▸ WHAT YOU HAVE TO DO
Below are entries to be transcribed exactly; exclude the pictures from the copy.

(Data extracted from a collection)

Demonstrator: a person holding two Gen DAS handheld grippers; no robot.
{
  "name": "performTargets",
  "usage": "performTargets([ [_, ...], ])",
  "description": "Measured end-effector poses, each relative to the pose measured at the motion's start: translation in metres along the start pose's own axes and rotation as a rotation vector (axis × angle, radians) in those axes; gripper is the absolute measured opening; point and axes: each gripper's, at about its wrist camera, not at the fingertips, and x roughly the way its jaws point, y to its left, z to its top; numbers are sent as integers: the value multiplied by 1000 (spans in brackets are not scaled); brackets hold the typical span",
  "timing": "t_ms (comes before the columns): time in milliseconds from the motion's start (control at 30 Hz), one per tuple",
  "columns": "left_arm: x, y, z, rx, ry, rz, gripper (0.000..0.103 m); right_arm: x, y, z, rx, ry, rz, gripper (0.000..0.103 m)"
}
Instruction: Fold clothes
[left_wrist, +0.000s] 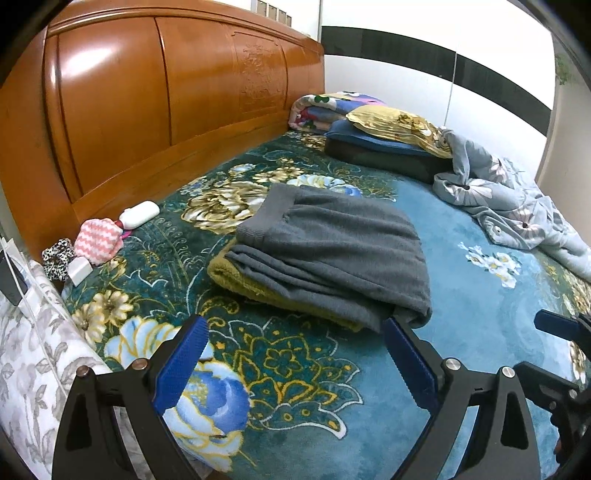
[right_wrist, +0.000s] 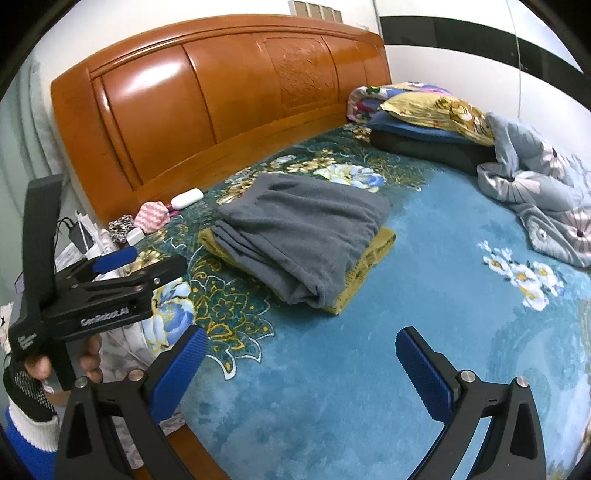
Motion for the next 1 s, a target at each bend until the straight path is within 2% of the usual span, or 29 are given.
performTargets([
  [1000, -2, -2, -3, 12, -30, 27, 96, 8, 8, 4, -14, 26, -15, 103],
])
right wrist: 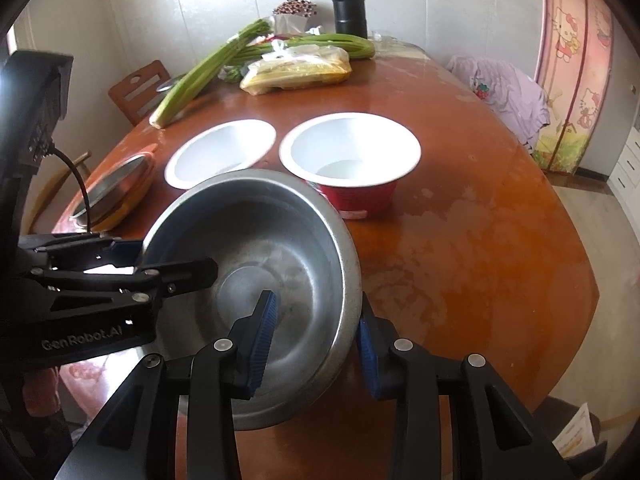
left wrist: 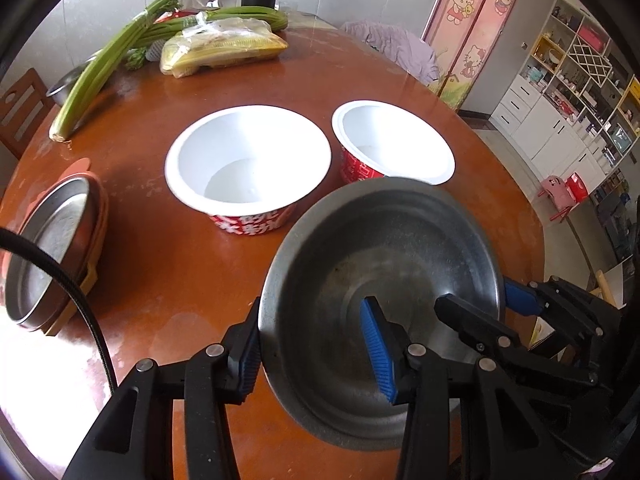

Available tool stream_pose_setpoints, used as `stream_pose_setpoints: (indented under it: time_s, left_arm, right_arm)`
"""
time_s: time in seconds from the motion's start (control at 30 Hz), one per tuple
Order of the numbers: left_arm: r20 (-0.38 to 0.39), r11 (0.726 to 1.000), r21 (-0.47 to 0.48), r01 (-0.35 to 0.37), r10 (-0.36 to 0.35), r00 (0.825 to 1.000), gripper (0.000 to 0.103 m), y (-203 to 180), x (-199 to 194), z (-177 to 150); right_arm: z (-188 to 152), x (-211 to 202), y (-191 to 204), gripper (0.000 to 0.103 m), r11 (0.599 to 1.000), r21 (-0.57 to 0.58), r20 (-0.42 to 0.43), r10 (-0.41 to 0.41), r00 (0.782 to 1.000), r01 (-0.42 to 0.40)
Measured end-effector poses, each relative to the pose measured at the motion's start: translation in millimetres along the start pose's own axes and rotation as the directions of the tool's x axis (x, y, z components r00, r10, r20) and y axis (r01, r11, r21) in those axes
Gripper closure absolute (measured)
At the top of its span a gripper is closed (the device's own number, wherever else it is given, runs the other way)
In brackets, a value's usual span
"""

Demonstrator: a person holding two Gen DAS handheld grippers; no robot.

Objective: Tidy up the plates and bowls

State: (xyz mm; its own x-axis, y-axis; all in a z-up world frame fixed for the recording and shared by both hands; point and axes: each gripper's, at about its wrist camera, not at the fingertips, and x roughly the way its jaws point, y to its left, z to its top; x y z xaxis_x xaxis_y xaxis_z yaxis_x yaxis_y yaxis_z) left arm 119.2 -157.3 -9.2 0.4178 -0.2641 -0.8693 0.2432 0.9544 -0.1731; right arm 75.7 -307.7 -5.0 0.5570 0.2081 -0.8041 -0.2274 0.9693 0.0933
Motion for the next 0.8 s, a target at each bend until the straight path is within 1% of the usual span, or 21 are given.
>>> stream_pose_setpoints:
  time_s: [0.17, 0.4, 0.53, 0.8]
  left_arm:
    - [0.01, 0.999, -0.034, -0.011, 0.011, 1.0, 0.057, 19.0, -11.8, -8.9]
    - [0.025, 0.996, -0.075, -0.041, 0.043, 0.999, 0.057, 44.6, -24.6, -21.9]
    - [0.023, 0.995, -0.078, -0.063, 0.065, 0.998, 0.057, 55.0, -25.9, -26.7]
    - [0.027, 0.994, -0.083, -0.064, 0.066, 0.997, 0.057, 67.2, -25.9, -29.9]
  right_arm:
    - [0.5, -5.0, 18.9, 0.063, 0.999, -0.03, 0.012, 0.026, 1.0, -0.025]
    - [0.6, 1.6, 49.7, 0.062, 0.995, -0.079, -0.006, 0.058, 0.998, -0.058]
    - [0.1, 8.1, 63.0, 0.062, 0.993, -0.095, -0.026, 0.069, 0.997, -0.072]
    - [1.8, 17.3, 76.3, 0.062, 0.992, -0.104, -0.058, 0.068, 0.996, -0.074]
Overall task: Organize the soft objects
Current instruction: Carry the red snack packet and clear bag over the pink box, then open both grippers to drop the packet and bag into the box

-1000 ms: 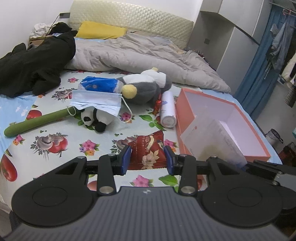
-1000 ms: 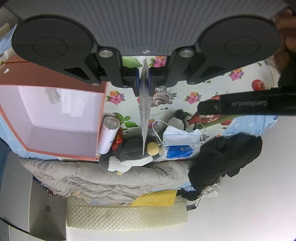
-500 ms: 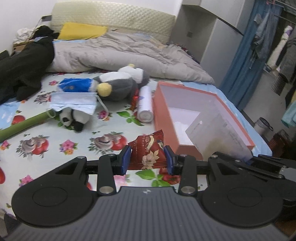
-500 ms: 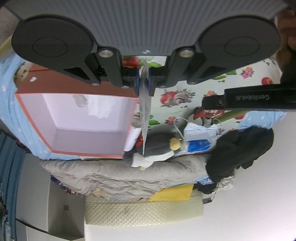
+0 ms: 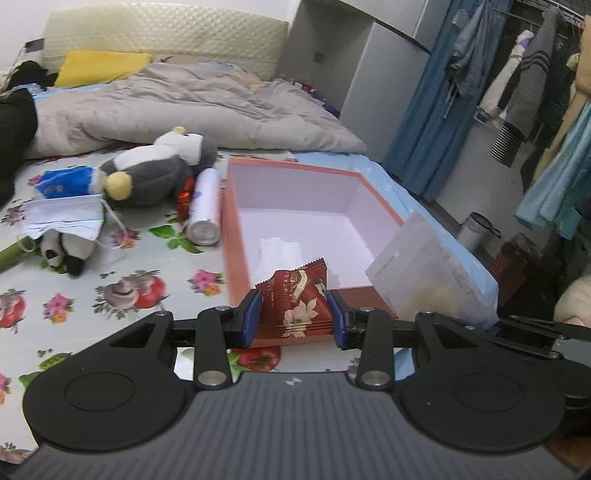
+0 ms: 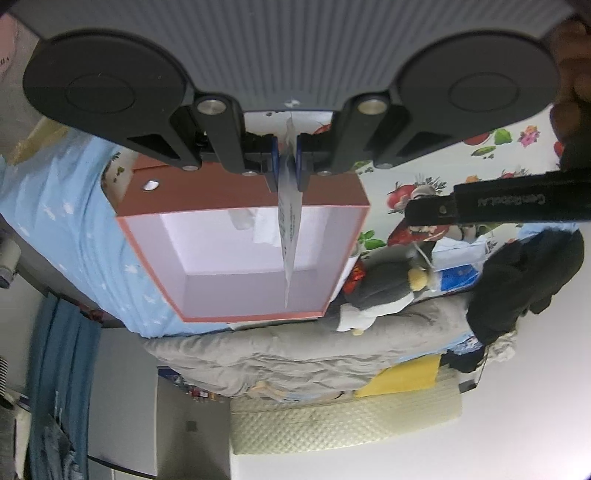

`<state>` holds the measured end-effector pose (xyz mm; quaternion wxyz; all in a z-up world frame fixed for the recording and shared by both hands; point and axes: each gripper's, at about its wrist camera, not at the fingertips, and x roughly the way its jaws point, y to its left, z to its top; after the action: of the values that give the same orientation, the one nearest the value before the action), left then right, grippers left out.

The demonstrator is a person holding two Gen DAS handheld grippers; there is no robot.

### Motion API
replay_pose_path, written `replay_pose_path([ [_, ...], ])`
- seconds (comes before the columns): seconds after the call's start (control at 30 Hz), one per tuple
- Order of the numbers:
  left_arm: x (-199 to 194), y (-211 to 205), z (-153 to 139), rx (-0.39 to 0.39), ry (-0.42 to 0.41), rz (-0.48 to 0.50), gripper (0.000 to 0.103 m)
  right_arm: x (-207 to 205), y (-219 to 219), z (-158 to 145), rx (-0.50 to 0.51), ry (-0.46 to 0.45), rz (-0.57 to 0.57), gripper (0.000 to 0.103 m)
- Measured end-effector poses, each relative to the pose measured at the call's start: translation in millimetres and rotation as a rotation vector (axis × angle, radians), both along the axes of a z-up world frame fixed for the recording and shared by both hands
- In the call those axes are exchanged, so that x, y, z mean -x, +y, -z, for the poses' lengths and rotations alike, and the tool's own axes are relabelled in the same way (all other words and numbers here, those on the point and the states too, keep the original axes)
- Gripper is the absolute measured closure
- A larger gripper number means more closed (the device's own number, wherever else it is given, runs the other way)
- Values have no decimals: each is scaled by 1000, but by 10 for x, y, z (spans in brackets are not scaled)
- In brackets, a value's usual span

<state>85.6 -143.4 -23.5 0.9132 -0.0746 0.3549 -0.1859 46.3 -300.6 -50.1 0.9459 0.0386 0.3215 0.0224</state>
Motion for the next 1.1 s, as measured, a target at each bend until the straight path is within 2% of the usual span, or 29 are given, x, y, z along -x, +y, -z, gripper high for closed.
replay_pose_path([
  [0.37, -483, -296, 26, -27, 34, 31, 59, -199, -276, 59, -42, 3, 50, 91],
  [0.7, -1164, -623, 146, -58, 66, 41, 59, -734, -598, 148, -58, 22, 60, 91],
  [1.1, -1980, -966, 537, -91, 163, 54, 59, -1425, -945, 427, -85, 67, 91, 91],
])
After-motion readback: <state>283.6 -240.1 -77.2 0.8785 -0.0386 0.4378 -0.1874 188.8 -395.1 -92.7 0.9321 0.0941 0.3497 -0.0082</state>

▸ RESULT OF THIS TASK
Demonstrator: a person holding two Gen DAS handheld grippers; no robot.
{
  "name": "performTargets",
  "usage": "performTargets([ [_, ...], ])",
  "description": "Measured end-effector poses, each relative to the pose measured at the motion's start: translation in metres along the start pose's own axes and rotation as a rotation vector (axis × angle, radians) in those axes; gripper is the absolute measured opening; point and axes: each gripper's, at about its wrist camera, not at the fingertips, and x roughly the way its jaws point, y to its left, z to its top; numbers are sent as integers: the value multiplied by 1000 (spans in brackets are not scaled); brackets hold the typical span",
  "timing": "t_ms (comes before the columns): time in milliseconds from the motion's start (control at 30 Hz), one per tuple",
  "columns": "left_arm: x, y, z, rx, ry, rz, gripper (0.000..0.103 m); right_arm: x, y, z, rx, ry, rz, gripper (0.000..0.103 m)"
}
Instruction: Fold clothes
[left_wrist, +0.000s] 
[right_wrist, +0.000s] 
Motion for the next 1 s, a target at each bend until the straight path is within 2% of the usual span, or 29 are given.
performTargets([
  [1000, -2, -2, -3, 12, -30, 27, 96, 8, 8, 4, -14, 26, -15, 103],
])
right wrist: 
left wrist: 

Available tool stream_pose_setpoints, used as `stream_pose_setpoints: (indented under it: time_s, left_arm, right_arm)`
"""
time_s: time in seconds from the motion's start (control at 30 Hz), one per tuple
Order of the numbers: left_arm: r20 (-0.38 to 0.39), r11 (0.726 to 1.000), r21 (-0.47 to 0.48), r01 (-0.35 to 0.37), r10 (-0.36 to 0.35), r00 (0.825 to 1.000), gripper (0.000 to 0.103 m), y (-203 to 180), x (-199 to 194), z (-177 to 150); right_arm: z (-188 to 152), x (-211 to 202), y (-191 to 204), gripper (0.000 to 0.103 m), r11 (0.599 to 1.000), r21 (-0.57 to 0.58), r20 (-0.42 to 0.43), r10 (-0.41 to 0.41), r00 (0.782 to 1.000), r01 (-0.42 to 0.40)
Measured end-effector poses, each relative to the pose measured at the motion's start: translation in millimetres along the start pose's own axes and rotation as the directions of the tool's x axis (x, y, z components r00, r10, r20) and y axis (r01, r11, r21) in those axes
Gripper closure absolute (measured)
At the top of its span a gripper is closed (the device's own number, wherever else it is given, runs the other way)
In brackets, a value's usual span
"""

Demonstrator: a person holding two Gen DAS handheld grippers; no robot.

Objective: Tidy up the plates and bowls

State: (xyz mm; its own x-axis, y-axis; all in a z-up world frame fixed for the recording and shared by both hands; point and axes: each gripper's, at about its wrist camera, not at the fingertips, and x roughly the way its jaws point, y to its left, z to its top; x y z xaxis_x xaxis_y xaxis_z yaxis_x yaxis_y yaxis_z) left arm 119.2 -157.3 -9.2 0.4178 -0.2641 -0.8693 0.2432 0.9544 -0.1731; right arm 75.7 -307.7 -5.0 0.5570 0.2081 -0.8041 -0.2274 0.9693 0.0933
Motion for the next 0.8 s, a target at each bend until the straight path is within 1% of the usual span, or 21 are given.
>>> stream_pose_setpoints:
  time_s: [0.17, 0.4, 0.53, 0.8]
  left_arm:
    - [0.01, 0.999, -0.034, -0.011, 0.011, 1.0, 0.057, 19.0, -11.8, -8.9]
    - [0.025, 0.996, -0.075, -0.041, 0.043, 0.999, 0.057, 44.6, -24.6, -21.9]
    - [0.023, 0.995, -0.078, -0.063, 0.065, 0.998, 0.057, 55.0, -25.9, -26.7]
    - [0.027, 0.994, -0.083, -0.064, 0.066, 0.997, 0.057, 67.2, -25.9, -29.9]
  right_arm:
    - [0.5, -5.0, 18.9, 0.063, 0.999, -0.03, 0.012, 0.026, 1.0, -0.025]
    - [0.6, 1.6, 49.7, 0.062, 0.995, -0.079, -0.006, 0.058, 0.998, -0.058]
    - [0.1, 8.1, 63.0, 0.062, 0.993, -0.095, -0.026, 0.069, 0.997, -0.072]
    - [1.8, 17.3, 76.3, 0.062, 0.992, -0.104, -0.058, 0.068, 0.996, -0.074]
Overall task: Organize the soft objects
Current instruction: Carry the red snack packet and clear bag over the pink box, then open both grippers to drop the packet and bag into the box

-1000 ms: 
-1000 ms: 
-500 ms: 
-500 ms: 
+0 ms: 
+0 ms: 

`<state>` holds the measured end-effector pose (xyz mm; quaternion wxyz; all in a z-up world frame fixed for the recording and shared by both hands; point and axes: each gripper's, at about its wrist camera, not at the fingertips, and x roughly the way its jaws point, y to its left, z to its top; after the action: of the values that give the same orientation, the one nearest the value before the action), left then right, grippers left out.

The demonstrator is a person holding two Gen DAS handheld grippers; there is no robot.

### Motion API
replay_pose_path, written `replay_pose_path([ [_, ...], ])`
- seconds (comes before the columns): seconds after the call's start (control at 30 Hz), one per tuple
- Order of the numbers:
  left_arm: x (-199 to 194), y (-211 to 205), z (-153 to 139), rx (-0.39 to 0.39), ry (-0.42 to 0.41), rz (-0.48 to 0.50), gripper (0.000 to 0.103 m)
  right_arm: x (-207 to 205), y (-219 to 219), z (-158 to 145), rx (-0.50 to 0.51), ry (-0.46 to 0.45), rz (-0.57 to 0.57), gripper (0.000 to 0.103 m)
- Measured end-effector poses, each relative to the pose measured at the call's start: translation in millimetres and rotation as a rotation vector (axis × angle, radians), both along the axes of a z-up world frame fixed for the recording and shared by both hands
- In the call those axes are exchanged, so that x, y, z mean -x, +y, -z, for the poses' lengths and rotations alike, and the tool's own axes are relabelled in the same way (all other words and numbers here, those on the point and the states too, keep the original axes)
- Gripper is the absolute measured closure
- A larger gripper number means more closed (the device's own number, wherever else it is given, runs the other way)
- Values have no decimals: each is scaled by 1000, but by 10 for x, y, z (spans in brackets are not scaled)
- In brackets, a value's usual span

<state>85.6 -143.4 -23.5 0.9132 -0.0746 0.3549 -0.1859 46.3 -300.6 -50.1 0.9459 0.0386 0.3215 0.0224</state>
Motion for the next 1.1 s, as measured, a target at each bend until the straight path is within 2% of the usual span, or 29 are given, x, y, z along -x, +y, -z, gripper high for closed.
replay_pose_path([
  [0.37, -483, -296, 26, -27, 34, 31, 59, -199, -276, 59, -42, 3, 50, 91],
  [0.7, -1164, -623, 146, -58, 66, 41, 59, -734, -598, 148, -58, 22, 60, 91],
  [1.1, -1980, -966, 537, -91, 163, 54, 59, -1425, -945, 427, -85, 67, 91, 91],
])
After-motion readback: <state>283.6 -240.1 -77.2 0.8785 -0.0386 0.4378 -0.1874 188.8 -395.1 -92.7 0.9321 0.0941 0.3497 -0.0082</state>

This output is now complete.